LIbrary for complex numbers in device kernel

What is the best library to use for complex number algebra for device kernels? I need capability beyond multiplication and addition like powers of complex numbers and division.

I see that there is thrust::complex but it looks dated. Is there something like std::complex?

take a look cuComplex.h : definition of float/double complex and various of functions/operations.

@episteme, it looks like there are no power functions in there (sqrt, pow(complex, float), etc).

You might want to take a look at the Bluebird Library (http://www.orangeowlsolutions.com/bluebird) which is under GPL. I just checked, it does have support for complex pow(), although a comment in the code says “to be optimized”, so it might not be particularly fast. I have not used this library myself, so can only provide a pointer here, you will have to make your own determination as to suitability for your use case.

You may also consider filing an enhancement request with NVIDIA to add complex support to the CUDA standard math library. Enhancement requests can be filed through the bug reporting form linked from the CUDA registered developer website, simply prefix the synopsis with “RFE:”.

@njuffa thank you! Im not so concerned about speed right now but numerical accuracy is important.

I will file a “bug request” next week.

Not sure if this is naive or not but if numerical accuracy is your true desire, it might be more worthwhile to stick with the CPU. There are already arbitrary precision libraries out there and that kind of computation maps better to the CPU than it does to the GPU. Keep in mind, CUDA pushed for a 16 bit floating point data type so if that’s any indication…

@mutantjohn NVIDIA GPUs support IEEE standard. That should be fine.

CUDA features are first and foremost driven by customer demand, and that applies to FP16 (half precision) as well. Filing enhancement requests is one way of expressing customer demand.

Since NVIDIA is a for-profit enterprise that provides CUDA and its associated libraries free of charge, one can naturally assume that the ability to drive GPU sales is one important criterion in the prioritization of feature requests by customers. As deep learning is a multi-billion dollar sales opportunity, NVIDIA’s push with respect to FP16 and machine learning libraries that make use of it is therefore easily explained.

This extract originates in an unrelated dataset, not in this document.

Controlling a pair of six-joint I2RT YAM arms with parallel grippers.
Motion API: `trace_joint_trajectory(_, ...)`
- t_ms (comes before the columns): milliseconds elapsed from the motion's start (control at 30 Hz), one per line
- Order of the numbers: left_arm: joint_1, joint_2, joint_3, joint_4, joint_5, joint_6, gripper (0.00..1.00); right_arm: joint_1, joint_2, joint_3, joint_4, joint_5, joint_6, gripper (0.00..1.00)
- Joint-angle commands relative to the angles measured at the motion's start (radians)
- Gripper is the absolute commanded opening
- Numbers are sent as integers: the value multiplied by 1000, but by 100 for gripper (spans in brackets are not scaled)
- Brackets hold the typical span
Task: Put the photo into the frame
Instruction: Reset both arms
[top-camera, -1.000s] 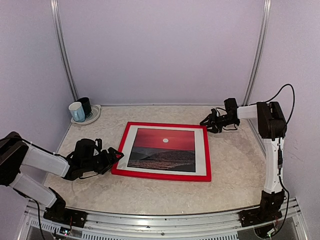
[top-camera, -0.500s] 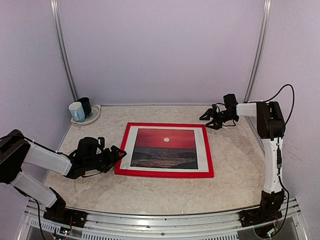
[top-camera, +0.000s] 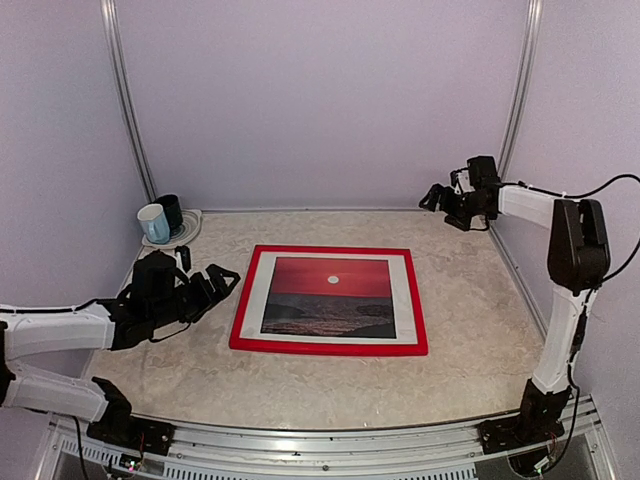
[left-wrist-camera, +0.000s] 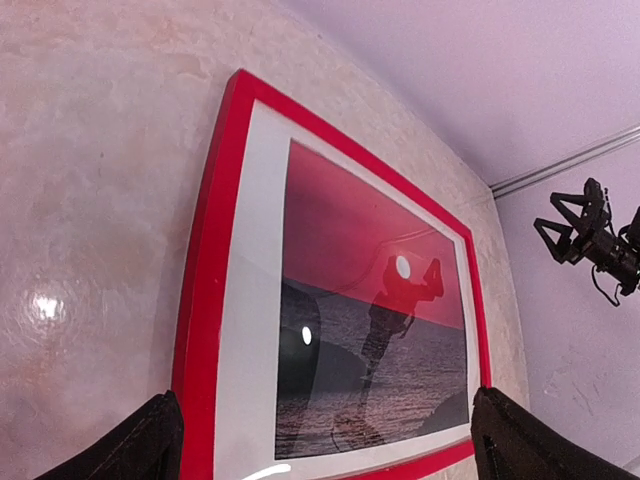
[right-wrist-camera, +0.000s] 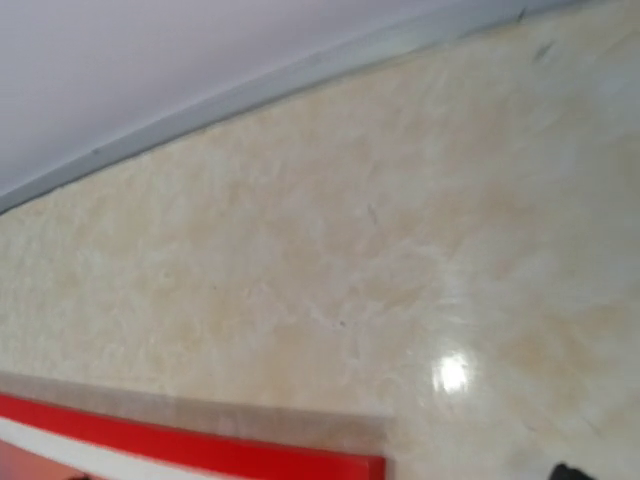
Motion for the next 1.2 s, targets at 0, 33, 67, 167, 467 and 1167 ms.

As for a multiple-precision library for CUDA, I would suggest looking at the third-party library CAMPARY: http://homepages.laas.fr/mmjoldes/campary/. Again, I have not used the library myself.

CAMPARY paper: https://hal.archives-ouvertes.fr/hal-01312858/
related paper on algorithms: http://ieeexplore.ieee.org/document/7118139/

CAMPARY presentation slide deck: http://perso.ens-lyon.fr/valentina.popescu/Talks/RAIM15.pdf
older slide deck: http://perso.ens-lyon.fr/valentina.popescu/Talks/CAPA14.pdf

Wow, I’ve actually never been happier to be wrong! Thanks, njuffa! That link is awesome.